However, the facility of monthly payment of premium can also be granted on a case-to-case
basis.
At the end of the year, if the premium payable on the basis of the actual turnover is less than the
premium paid on the basis of the projected turnover, the excess amount paid will be carried
forward to the next policy period which could be adjusted in the premium for the first quarter of
the renewed policy. In case the policy is not renewed, and if the difference between premium
paid and premium payable is more than 10%, the same will be refunded, subject to marginal
adjustments.
Did u know? If the premium payable on the basis of the actual turnover exceeds the projected
premium by not more than 10%, the excess premium need not be paid and if it exceeds by
more than 10%, only the excess of the premium over 10% needs to be paid.

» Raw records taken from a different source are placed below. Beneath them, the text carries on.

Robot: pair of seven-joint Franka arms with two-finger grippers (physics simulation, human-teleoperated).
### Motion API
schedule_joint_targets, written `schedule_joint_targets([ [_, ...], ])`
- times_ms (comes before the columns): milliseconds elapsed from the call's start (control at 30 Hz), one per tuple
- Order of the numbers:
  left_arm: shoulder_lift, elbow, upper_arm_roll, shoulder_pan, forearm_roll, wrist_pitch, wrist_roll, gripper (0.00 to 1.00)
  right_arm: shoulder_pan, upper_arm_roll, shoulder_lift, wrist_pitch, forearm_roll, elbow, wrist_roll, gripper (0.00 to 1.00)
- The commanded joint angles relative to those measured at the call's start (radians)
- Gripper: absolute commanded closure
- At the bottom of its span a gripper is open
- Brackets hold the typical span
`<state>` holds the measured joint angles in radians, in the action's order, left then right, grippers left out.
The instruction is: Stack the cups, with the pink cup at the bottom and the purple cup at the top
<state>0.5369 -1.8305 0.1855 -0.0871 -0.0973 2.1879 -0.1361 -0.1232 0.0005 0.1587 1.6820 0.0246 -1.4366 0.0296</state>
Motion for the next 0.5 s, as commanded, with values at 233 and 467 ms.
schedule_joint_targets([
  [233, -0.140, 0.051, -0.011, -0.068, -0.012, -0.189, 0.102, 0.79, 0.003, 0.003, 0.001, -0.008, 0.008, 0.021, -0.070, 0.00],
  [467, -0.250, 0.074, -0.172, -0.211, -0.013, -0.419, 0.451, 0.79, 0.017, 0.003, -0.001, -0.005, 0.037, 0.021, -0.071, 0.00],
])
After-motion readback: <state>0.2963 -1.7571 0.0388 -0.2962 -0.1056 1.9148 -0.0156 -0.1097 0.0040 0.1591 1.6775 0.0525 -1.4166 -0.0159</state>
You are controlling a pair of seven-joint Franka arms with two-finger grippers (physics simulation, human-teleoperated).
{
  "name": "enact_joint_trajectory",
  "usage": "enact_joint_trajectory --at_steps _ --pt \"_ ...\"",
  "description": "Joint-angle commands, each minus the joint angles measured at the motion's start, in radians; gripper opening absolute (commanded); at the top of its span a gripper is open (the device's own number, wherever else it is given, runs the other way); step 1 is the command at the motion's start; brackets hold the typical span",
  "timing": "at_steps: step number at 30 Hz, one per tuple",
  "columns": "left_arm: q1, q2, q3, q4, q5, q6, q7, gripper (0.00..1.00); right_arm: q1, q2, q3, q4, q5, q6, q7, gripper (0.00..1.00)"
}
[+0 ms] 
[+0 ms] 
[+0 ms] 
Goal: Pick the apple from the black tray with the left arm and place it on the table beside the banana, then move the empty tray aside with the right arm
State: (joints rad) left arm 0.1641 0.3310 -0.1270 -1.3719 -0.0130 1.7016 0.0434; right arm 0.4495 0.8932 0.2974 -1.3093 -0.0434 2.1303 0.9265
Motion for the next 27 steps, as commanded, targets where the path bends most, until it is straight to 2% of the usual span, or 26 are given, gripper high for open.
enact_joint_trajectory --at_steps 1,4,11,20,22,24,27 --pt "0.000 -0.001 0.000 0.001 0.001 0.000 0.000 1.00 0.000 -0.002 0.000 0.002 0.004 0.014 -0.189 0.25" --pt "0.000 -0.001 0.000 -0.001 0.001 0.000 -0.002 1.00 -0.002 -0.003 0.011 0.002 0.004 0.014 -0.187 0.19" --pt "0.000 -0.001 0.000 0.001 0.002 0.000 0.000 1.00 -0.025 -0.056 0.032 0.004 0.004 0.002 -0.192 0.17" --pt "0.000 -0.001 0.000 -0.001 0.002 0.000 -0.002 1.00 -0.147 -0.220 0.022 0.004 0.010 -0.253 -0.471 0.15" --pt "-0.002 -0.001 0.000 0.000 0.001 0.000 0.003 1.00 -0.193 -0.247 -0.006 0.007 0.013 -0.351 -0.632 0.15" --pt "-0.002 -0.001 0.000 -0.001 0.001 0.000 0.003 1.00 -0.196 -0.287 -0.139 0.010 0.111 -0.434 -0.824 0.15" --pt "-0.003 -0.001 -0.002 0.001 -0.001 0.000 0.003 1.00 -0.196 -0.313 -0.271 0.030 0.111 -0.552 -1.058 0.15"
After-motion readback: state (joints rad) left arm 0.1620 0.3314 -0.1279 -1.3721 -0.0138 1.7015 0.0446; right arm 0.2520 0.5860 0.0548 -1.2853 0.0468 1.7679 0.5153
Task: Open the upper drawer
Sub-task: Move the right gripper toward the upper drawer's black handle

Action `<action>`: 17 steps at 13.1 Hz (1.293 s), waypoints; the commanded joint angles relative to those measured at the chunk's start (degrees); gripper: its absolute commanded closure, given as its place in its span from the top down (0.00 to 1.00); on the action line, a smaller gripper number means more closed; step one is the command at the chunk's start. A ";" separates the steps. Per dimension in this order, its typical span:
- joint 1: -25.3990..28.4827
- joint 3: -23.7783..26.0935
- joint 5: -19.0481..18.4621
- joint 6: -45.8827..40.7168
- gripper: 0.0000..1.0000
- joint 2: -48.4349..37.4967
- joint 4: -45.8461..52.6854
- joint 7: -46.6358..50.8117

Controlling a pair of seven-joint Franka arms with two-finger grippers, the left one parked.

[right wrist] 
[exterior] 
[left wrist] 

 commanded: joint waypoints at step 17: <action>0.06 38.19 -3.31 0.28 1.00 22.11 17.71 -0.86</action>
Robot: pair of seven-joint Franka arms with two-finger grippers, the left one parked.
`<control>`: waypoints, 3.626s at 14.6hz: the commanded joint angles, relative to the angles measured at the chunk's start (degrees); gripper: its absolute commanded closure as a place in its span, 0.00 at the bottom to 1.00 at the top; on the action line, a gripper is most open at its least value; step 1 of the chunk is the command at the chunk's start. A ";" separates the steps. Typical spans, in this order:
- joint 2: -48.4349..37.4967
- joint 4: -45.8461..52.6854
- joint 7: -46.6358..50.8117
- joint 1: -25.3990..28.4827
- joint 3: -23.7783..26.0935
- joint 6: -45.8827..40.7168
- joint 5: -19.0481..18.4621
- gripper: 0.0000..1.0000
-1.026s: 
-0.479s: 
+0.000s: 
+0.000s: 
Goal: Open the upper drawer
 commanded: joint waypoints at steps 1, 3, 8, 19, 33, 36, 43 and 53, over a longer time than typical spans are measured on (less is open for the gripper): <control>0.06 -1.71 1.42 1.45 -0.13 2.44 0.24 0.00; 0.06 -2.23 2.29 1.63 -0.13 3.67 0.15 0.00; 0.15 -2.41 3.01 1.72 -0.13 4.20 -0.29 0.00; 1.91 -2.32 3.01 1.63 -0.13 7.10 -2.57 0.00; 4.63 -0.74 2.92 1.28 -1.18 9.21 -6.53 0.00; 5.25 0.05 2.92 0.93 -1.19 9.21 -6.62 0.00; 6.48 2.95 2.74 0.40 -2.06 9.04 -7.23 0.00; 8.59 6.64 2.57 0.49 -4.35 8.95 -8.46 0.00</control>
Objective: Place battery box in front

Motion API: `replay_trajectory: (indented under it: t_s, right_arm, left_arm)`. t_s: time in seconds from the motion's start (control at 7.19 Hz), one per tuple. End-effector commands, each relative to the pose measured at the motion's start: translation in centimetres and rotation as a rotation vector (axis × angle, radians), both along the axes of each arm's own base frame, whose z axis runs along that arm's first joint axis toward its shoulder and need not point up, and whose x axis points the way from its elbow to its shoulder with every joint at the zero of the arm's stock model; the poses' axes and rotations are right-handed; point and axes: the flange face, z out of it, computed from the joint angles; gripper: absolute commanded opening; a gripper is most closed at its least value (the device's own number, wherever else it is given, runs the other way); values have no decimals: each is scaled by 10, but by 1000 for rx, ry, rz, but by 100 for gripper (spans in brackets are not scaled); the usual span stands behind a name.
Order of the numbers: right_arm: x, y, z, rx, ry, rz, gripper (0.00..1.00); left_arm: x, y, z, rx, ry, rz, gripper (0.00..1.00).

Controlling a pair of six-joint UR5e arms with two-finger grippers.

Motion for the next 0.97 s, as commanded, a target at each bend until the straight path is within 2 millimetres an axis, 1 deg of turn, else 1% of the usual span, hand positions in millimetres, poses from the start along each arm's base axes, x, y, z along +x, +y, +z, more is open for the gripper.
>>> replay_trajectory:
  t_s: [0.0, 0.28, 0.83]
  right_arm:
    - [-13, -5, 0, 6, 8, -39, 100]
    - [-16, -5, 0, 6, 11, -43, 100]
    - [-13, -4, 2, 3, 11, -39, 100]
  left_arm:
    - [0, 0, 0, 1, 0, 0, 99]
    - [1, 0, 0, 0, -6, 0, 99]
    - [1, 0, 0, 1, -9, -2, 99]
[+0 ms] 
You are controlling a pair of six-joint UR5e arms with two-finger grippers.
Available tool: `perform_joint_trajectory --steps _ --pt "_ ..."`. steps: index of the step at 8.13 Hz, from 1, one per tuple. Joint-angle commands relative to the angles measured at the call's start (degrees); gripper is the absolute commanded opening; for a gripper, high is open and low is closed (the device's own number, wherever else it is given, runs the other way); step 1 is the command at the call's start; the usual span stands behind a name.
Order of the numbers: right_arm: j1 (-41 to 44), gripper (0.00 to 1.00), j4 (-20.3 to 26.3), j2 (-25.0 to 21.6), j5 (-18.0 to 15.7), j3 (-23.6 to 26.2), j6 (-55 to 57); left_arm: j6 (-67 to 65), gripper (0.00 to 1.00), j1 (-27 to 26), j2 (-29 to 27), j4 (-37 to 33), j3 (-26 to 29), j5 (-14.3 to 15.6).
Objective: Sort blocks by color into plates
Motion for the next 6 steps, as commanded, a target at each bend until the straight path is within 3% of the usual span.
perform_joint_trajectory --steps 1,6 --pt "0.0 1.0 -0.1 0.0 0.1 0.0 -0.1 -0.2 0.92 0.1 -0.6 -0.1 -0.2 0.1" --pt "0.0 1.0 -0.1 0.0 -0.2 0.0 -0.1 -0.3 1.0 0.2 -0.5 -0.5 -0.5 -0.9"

5.5.3 Small Exporter’s Policy
This is another version of the Standard Policy, aimed at encouraging small exporters to obtain
and operate the policy. It is issued to exporters whose anticipated export turnover for the period
of one year does not exceed ` 50 lakh. The salient features of this policy that set it apart from the
Standard Policy are:
Small Exporter’s Policy is issued for a period of 12 months.
Premium payable is determined on the basis of projected exports on an annual basis,
subject to a minimum premium of ` 2000 for the policy period.
No claim bonus in the premium rate is granted every year at the rate of 5%.
Shipments need to be declared quarterly.
Small exporters are required to submit monthly declarations of all payments remaining
overdue by more than 60 days from the due date.
For shipments covered under the Small Exporter’s Policy, ECGC will pay claims to the
extent of 95% where the loss is due to commercial risks, and 100% if the loss is caused by
any of the political risks.
The normal waiting period for claims under the Small Exporter’s Policy is two months.
In order to enable small exporters deal with their buyers in a flexible manner, following
facilities are allowed:
(i) A small exporter may, without prior approval of ECGC convert a D/P bill into
D/A bill, provided he has already obtained suitable credit limit from the buyer on
D/A terms.
(ii) Where the value of this bill is not more than `3 lakh, conversion of D/P bill into
D/A bill is permitted even if the credit limit on the buyer has been obtained on D/
P terms only, but only one claim can be considered during the policy period on
account of losses arising from such conversions.
(iii) A small exporter may, without prior approval of ECGC, extend due date of payment
of a D/A bill provided a credit limit on the buyer on D/A terms is in force at the
time of such extension.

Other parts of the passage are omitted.